What to produce:
Lines with the word "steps" are the ones wanted. Copy each of them from the entries below.

Supplied material:
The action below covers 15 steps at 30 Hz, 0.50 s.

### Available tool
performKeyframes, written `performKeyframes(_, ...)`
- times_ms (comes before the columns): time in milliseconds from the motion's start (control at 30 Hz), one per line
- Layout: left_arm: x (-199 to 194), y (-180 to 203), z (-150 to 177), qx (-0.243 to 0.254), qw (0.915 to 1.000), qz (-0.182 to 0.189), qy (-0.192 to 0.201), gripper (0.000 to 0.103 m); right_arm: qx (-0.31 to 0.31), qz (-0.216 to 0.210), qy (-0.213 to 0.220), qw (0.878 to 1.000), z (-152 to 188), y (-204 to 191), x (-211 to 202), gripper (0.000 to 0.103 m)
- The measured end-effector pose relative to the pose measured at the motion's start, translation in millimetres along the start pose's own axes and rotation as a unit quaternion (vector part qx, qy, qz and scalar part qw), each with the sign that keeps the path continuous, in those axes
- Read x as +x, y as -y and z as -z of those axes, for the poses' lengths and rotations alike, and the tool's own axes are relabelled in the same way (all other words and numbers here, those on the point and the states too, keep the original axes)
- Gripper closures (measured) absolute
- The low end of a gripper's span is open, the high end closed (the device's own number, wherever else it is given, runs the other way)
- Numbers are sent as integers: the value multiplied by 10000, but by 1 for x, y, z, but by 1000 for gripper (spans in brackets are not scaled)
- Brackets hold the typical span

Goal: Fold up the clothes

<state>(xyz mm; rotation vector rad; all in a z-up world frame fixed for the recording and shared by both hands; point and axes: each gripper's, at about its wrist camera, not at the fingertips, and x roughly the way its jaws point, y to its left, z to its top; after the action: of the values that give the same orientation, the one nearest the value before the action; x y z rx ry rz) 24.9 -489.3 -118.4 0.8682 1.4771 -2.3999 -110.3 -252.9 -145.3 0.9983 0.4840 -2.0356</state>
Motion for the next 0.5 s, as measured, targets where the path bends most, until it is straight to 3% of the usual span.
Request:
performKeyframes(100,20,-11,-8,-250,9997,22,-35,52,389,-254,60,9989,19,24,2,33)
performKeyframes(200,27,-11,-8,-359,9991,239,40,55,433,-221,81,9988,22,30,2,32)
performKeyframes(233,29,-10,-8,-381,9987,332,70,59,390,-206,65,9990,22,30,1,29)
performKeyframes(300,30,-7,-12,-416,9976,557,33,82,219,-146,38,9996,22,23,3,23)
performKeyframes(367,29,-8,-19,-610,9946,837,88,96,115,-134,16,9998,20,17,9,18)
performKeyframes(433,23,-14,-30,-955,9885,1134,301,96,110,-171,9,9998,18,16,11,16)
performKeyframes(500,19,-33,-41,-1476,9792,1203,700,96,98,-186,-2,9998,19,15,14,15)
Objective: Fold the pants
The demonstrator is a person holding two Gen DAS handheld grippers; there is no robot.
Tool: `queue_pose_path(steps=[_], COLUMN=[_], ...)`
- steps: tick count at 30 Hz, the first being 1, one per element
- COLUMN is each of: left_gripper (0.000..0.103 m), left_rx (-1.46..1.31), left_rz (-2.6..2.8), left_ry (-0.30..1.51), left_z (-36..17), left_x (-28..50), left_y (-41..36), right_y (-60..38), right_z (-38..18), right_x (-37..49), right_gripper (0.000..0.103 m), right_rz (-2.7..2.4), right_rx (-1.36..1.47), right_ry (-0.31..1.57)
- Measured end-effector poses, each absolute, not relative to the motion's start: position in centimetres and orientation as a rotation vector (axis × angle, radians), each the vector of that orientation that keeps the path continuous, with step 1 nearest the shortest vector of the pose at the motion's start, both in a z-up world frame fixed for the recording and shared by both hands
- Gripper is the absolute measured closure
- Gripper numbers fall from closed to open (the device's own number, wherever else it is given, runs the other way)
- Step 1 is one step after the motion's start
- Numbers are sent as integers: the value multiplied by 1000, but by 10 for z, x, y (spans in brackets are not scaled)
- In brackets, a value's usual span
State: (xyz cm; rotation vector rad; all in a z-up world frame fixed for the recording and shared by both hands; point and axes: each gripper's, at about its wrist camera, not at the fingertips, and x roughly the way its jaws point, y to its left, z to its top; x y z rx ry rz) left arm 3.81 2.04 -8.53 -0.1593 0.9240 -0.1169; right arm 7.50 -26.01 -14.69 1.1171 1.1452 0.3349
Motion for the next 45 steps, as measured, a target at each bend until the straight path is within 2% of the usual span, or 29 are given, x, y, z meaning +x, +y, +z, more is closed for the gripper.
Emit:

Response to this exercise:
The action below covers 15 steps at 30 Hz, 0.50 s.
Tool: `queue_pose_path(steps=[_], COLUMN=[_], ...)`
- steps: tick count at 30 Hz, the first being 1, one per element
Motion for the next 45 steps, as measured, a target at each bend until the straight path is within 2% of the usual span, or 29 are given, x, y, z meaning +x, +y, +z, more is closed for the gripper.

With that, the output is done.